İnsanlar arası iletişim çok önemlidir. Çünkü insanlar birlikte yaşamaya, hayatı acısı ve tatlısıyla paylaşmaya, birbirlerini tanımaya, birbirleri ile konuşmaya mecburdur, mahkumdur.

Yunus'un “Gelin tanış olalım, işi kolay kılalım, sevelim sevilelim, dünyaya kimseye kalmaz” dediği gibi, birlikte yaşamanın yolu sevmek, sevilmek ve tanışmaktan, tanışmak için de konuşmaktan geçer.

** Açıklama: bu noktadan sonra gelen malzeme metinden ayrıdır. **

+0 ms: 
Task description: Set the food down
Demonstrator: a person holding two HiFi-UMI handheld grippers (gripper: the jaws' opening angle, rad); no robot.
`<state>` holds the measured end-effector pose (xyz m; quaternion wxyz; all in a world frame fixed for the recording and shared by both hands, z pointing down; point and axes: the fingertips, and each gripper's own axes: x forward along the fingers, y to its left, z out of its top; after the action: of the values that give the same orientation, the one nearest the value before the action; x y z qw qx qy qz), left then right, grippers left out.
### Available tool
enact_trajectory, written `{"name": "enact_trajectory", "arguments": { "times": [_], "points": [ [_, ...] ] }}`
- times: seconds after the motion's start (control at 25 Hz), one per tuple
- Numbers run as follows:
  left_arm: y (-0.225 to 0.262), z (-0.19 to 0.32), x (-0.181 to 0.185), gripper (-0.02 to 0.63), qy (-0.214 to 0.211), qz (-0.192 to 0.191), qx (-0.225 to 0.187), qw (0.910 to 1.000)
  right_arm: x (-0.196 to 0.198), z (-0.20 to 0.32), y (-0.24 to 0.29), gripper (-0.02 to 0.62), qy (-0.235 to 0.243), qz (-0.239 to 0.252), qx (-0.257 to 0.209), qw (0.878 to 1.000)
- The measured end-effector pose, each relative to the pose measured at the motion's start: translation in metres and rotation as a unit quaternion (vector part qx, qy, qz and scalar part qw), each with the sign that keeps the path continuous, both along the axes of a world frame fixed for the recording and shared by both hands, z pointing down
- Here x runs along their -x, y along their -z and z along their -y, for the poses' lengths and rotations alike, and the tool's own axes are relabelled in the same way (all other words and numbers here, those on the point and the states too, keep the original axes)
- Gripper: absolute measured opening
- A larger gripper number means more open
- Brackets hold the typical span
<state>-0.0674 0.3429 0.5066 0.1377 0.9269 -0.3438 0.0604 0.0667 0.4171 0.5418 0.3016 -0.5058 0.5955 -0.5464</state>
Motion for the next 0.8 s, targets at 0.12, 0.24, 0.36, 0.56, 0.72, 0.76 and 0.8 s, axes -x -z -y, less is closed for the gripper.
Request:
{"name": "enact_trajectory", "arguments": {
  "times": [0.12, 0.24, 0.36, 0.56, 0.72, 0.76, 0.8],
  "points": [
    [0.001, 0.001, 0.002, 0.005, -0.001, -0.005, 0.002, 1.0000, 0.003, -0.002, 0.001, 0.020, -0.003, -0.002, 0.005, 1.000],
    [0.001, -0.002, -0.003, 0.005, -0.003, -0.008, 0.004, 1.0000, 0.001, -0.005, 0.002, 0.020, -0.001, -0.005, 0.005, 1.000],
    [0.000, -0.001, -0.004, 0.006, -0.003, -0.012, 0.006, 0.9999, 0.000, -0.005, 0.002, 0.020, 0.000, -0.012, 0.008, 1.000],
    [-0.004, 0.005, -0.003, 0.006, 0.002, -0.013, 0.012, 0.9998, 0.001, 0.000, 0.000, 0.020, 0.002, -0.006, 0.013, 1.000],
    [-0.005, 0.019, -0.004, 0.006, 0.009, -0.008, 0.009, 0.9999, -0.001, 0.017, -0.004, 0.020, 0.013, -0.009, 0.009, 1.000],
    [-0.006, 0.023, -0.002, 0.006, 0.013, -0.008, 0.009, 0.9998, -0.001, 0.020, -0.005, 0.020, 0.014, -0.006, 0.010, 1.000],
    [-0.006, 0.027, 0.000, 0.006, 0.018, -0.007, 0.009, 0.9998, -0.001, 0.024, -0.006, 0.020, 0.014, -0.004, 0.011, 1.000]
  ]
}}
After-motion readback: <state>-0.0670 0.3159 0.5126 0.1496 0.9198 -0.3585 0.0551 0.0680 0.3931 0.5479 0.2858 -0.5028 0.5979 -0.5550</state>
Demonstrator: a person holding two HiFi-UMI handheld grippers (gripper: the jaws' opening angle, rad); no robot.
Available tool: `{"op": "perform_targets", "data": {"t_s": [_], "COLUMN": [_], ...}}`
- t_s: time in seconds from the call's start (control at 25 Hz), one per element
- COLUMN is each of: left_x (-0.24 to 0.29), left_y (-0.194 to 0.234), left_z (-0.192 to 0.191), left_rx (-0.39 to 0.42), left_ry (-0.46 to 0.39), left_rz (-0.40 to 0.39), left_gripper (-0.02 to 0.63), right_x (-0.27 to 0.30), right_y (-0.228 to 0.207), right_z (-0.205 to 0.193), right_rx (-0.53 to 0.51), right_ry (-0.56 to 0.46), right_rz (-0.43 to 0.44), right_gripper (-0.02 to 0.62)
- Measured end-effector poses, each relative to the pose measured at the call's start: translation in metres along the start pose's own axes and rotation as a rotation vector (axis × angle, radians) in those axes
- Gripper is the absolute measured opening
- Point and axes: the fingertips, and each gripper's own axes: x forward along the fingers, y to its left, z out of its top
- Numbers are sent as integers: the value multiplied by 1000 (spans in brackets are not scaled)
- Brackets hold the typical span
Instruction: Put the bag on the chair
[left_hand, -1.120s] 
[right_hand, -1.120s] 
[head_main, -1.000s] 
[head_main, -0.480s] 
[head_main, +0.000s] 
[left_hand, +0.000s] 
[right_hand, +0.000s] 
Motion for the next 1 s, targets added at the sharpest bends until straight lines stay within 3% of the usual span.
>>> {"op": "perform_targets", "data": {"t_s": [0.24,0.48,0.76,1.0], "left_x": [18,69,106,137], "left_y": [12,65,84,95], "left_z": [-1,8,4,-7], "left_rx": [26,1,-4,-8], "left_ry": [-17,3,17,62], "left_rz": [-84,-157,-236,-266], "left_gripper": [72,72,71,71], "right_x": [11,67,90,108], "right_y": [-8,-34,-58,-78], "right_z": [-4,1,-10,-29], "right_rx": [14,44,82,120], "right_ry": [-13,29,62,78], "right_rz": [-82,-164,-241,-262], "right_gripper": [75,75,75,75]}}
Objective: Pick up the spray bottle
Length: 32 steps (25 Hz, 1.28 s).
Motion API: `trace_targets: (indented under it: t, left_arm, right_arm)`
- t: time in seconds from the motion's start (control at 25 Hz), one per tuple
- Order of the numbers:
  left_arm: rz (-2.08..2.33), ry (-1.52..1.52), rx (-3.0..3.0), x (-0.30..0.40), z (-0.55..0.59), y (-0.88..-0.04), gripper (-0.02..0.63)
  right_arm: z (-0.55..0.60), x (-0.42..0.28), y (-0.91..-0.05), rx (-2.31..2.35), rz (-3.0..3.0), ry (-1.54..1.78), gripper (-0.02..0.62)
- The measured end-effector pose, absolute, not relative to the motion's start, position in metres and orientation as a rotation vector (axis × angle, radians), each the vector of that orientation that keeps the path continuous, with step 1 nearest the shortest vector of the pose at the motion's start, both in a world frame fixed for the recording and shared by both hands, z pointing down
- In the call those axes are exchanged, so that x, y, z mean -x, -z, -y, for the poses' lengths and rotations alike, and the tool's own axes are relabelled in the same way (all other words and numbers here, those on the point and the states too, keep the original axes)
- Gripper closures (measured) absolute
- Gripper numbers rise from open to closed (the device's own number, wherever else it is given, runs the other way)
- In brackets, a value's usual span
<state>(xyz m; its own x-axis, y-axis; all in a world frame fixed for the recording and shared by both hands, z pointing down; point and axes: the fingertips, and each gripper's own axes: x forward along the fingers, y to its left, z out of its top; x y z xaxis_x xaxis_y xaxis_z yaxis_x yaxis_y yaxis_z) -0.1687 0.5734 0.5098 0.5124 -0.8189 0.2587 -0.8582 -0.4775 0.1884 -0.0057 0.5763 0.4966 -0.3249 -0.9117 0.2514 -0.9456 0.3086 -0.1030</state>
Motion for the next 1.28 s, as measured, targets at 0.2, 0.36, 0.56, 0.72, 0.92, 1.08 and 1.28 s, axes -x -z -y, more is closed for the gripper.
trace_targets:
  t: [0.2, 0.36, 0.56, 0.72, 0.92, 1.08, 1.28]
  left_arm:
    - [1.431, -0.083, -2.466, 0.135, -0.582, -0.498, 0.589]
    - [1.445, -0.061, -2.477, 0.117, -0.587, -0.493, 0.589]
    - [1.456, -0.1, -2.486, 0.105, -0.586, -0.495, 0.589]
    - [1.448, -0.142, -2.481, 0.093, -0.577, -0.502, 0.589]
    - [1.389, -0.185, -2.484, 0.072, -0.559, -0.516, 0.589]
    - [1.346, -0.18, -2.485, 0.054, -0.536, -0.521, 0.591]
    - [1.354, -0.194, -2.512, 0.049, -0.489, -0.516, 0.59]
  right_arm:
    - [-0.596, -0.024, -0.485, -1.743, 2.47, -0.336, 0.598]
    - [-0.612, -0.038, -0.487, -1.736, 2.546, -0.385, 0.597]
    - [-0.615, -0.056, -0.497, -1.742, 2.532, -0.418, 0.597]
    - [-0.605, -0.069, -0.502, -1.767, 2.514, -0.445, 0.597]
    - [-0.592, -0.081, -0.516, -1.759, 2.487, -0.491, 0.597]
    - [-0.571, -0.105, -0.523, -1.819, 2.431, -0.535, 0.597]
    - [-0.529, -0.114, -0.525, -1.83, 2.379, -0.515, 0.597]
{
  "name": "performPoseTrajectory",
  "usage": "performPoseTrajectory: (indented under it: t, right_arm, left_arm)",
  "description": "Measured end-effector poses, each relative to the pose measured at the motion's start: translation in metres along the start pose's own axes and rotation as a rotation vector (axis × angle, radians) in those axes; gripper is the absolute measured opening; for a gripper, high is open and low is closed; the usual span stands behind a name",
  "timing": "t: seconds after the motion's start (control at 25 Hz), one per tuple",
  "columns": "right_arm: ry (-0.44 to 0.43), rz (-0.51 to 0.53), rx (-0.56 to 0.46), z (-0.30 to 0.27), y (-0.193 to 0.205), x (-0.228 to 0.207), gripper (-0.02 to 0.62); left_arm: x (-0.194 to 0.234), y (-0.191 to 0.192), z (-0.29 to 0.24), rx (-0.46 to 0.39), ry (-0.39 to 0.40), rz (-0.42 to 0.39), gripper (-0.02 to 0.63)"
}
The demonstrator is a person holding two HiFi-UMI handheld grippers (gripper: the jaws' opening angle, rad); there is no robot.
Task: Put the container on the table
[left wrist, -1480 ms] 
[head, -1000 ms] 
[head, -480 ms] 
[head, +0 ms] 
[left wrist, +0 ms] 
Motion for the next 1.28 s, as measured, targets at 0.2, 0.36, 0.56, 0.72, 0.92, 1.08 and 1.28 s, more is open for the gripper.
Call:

“Ey insanlar, biz sizi bir erkek ve dişiden(Adem ile Havva'dan) yarattık. Birbirinizi tanımanız için de sizi farklı milletler ve kabileler kıldık. Doğrusu Allah katında en üstün olanınız, en takvâlı olanınızdır. Muhakkak ki Allah, Alîm(herşeyi hakkıyla bilen)dir, Habîr(herşeyden haberdar)dır” âyeti(Hucûrat:13) bize tanışmanın, konuşmanın hatta yabancı dil öğrenmenin bile önemini göstermektedir.

Günümüzde iletişim araçlarının çoğalmasına ve gelişmesine rağmen insanlar arsında sağlıklı bir iletişim, ne yazık ki yoktur.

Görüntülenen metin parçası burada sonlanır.